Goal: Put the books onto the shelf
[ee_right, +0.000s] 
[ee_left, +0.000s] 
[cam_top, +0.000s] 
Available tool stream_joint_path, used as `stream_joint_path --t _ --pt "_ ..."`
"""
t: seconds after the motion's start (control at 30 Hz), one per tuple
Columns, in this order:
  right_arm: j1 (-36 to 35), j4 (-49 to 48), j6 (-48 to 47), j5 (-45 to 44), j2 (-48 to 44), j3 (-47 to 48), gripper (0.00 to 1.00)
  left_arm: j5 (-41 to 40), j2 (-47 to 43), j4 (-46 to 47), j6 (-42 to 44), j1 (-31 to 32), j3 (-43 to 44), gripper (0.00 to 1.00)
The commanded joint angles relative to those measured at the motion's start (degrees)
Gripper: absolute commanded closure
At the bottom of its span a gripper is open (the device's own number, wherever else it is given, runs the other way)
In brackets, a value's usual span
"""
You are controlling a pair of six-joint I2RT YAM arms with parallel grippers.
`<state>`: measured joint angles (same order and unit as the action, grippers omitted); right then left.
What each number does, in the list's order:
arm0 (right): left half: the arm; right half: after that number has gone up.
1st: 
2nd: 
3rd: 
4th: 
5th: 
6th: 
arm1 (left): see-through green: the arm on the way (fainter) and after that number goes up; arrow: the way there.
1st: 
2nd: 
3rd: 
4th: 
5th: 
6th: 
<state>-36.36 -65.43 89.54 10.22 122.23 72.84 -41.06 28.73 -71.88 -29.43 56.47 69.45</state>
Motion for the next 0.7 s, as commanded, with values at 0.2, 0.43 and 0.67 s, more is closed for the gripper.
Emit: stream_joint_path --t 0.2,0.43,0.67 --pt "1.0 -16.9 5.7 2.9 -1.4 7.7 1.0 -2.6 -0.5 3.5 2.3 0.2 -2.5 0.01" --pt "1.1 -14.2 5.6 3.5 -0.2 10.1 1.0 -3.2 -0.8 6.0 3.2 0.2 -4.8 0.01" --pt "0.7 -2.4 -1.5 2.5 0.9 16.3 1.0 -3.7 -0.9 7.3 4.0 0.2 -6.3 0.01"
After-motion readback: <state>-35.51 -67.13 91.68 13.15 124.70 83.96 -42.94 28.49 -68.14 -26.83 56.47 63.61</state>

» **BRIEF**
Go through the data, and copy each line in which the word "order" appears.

» **YOUR SOLUTION**
Columns, in this order:
`<state>`: measured joint angles (same order and unit as the action, grippers omitted); right then left.
What each number does, in the list's order:

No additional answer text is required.